Monday night you can catch reggae veteran Beres Hammond at the Shrine or, if it’s more your style, Porn and Chicken at Evil Olive, where they celebrate their third birthday. Sam Wagster and Ben Boye headline this month’s installment of Glad Cloud, a night of ambient music at the Whistler.
More Soundboard picks below.
Richard Buckner says that his forthcoming album, Surrounded, can be read in nine different ways, and it’s not just because his poetic songwriting tends to leave so many blanks for you to fill in—the album’s lyric sheet includes phrases Buckner doesn’t even sing. Whether you can puzzle through the words or not, Peter Margasak writes that the album succeeds musically, praising Buckner’s “streamlined singing, sorrowful melodies, and sparse instrumental work.”

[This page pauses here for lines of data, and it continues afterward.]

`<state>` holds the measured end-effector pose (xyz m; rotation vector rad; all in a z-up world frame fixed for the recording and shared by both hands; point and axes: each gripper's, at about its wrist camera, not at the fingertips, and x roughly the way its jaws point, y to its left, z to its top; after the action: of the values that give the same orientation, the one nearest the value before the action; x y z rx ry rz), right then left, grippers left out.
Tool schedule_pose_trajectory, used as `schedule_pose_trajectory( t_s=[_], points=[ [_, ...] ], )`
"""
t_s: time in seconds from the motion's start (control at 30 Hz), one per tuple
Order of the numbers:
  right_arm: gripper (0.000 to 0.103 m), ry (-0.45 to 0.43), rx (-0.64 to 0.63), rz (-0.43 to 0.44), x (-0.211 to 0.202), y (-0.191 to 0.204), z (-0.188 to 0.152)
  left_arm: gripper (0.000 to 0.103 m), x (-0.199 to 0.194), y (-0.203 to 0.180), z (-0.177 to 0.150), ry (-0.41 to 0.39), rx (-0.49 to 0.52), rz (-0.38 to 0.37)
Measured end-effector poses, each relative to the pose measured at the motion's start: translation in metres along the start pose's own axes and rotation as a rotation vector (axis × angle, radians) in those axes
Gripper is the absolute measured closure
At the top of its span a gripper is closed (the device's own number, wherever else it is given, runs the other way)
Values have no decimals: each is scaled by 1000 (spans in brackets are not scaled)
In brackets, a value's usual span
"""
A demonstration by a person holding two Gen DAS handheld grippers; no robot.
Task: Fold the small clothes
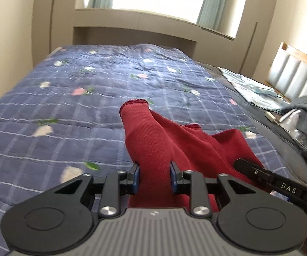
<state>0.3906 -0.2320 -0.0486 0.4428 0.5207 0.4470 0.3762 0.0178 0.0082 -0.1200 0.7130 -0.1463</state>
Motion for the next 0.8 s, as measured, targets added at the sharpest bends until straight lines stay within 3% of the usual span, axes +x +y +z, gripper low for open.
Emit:
schedule_pose_trajectory(
  t_s=[0.3, 0.57, 0.7, 0.77, 0.8],
  points=[
    [87, 80, -63, 36, 57, 54, -20, 73, -3, 74, -3, 5, -63, 91],
    [83, 112, -83, -33, 65, 50, -34, 68, 18, 114, -37, 51, -155, 74],
    [67, 128, -57, -72, 60, 38, -38, 55, 21, 123, -45, 74, -167, 78],
    [53, 128, -64, -102, 55, 35, -43, 42, 20, 124, -49, 83, -158, 85],
    [40, 125, -73, -127, 54, 34, -45, 29, 20, 124, -51, 87, -155, 92]
  ],
)
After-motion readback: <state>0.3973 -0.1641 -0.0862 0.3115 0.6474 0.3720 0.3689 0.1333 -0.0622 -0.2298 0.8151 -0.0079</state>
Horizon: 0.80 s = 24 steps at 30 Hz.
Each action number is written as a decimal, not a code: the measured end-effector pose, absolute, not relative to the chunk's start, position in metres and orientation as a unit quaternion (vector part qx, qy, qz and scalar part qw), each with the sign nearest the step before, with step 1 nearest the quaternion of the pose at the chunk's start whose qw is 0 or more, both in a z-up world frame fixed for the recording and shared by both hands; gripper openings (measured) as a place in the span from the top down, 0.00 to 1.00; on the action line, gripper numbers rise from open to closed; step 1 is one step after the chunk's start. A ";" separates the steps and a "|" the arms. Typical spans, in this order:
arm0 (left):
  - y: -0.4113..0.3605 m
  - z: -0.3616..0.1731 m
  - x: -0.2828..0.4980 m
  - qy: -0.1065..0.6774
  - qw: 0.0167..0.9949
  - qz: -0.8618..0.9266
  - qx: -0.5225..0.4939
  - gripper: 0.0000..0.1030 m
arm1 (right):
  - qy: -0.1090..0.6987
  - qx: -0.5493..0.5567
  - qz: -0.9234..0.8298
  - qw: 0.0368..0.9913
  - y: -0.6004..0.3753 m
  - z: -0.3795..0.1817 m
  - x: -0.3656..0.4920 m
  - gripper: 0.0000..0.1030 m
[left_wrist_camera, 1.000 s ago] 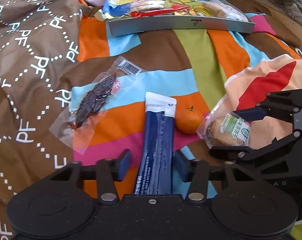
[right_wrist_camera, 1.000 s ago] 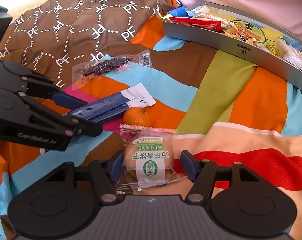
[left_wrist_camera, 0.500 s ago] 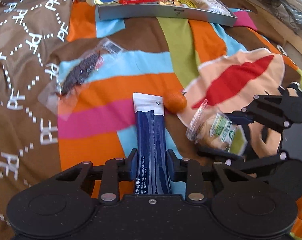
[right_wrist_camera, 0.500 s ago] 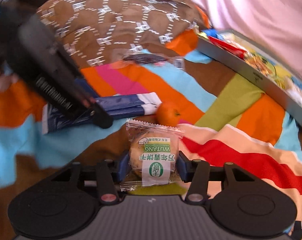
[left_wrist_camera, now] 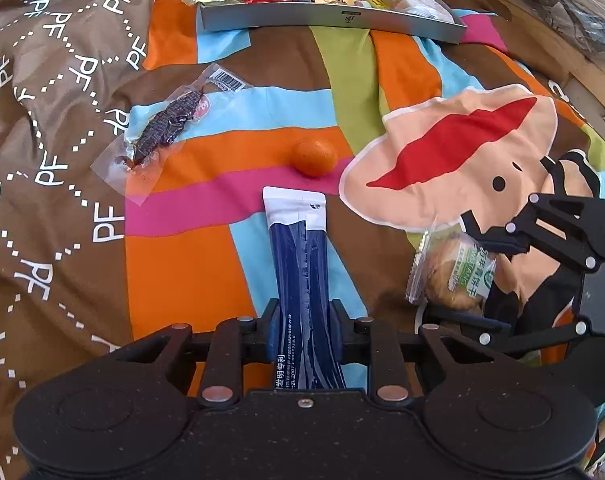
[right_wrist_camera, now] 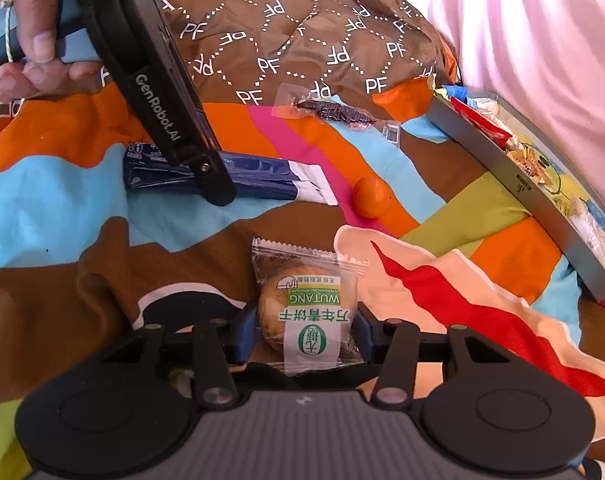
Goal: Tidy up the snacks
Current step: 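Lift and carry the blue stick pack and WUTANG cake toward the grey tray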
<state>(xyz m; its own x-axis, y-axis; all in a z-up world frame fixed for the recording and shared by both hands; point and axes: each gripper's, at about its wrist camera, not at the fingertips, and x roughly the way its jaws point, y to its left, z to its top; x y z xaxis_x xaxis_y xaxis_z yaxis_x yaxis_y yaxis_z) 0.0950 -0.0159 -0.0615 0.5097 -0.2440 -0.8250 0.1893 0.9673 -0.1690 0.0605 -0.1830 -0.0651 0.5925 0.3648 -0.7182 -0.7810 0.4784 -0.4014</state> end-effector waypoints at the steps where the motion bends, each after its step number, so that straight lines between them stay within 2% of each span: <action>1: -0.015 -0.061 0.093 0.478 0.869 -0.124 -0.031 0.75 | 0.281 -0.372 0.352 0.812 -0.183 -0.065 0.060 0.49; 14: -0.023 -0.044 0.087 0.438 0.888 -0.141 -0.019 0.75 | 0.195 -0.455 0.334 0.802 -0.174 -0.059 0.054 0.49; 20: -0.019 -0.023 0.110 0.393 0.911 -0.122 -0.032 0.75 | 0.183 -0.426 0.288 0.838 -0.174 -0.039 0.085 0.48; 24: -0.018 -0.006 0.132 0.350 0.930 -0.102 -0.042 0.75 | 0.210 -0.373 0.250 0.869 -0.176 -0.025 0.117 0.48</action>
<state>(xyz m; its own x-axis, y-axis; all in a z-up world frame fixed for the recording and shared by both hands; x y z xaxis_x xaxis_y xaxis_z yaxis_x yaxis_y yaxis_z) 0.1316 -0.0184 -0.0058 0.7336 -0.2191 -0.6433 0.1609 0.9757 -0.1488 0.1165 -0.1759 -0.0249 0.7869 0.2781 -0.5509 -0.5909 0.5966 -0.5430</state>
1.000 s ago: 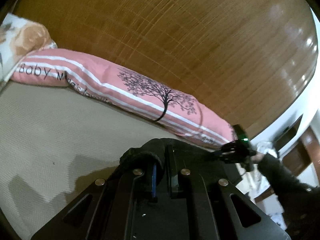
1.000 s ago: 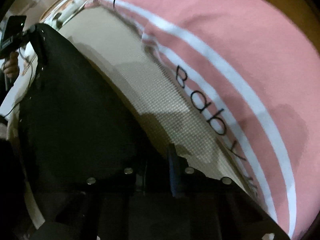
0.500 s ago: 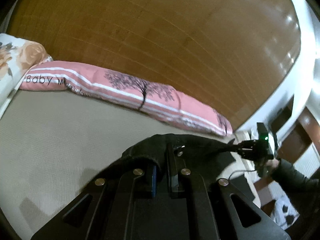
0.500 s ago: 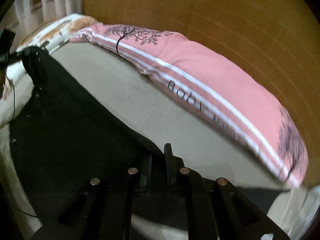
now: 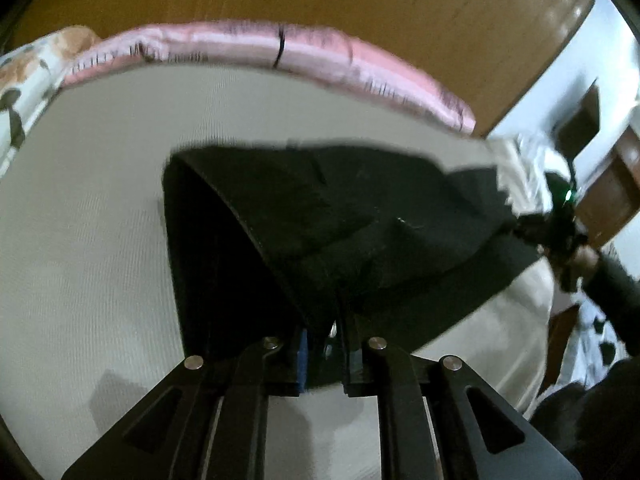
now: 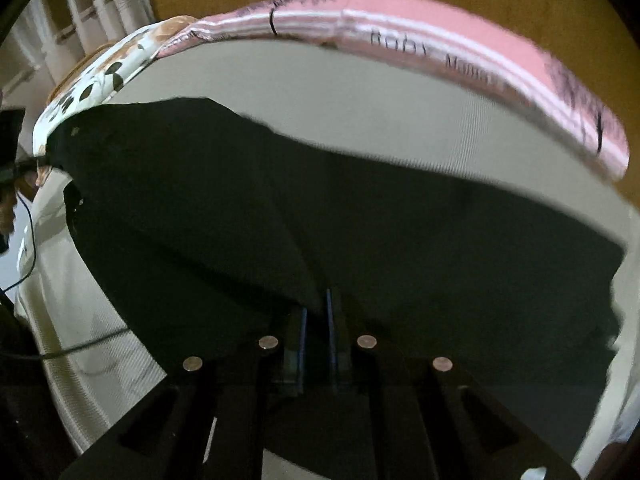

Brooklyn band Hunters broke through in 2011 with their debut EP, Hands on Fire, whose scuzzy grunge made you feel like you needed a shower. The group’s upcoming self-titled full length is friendlier and more accessible, writes Kevin Warwick: “The guitar lick in the verses of ‘Street Trash,’ for example, is pure Cobain.” But Hunters still feel most at home when they let loose and go full sludge. Hunx & His Punx headline.
Nashville outsider Mary Gauthier didn’t get serious about music until she was 35, but a life of struggling with drugs and alcohol has rendered her singing and songwriting raspy and intimate. Peter Margasak compares her Live at Blue Rock to the work of scrappy Texas troubadours such as Townes Van Zandt and Guy Clark. She shares the bill with the similarly tough and unsentimental Ray Wylie Hubbard.
Louisiana metal-punk veterans Hookers have been making music for nearly two decades, and their most recent record, Horror Rises From the Tombs, occupies an evil middle ground in the group’s catalog. Kevin Warwick writes that it “perfectly blends the straight-up nasty punk from their ’98 debut, Satan’s Highway, and the more metal-flavored horror rock ‘n’ roll of 1999’s Black Visions of Crimson Wisdom.”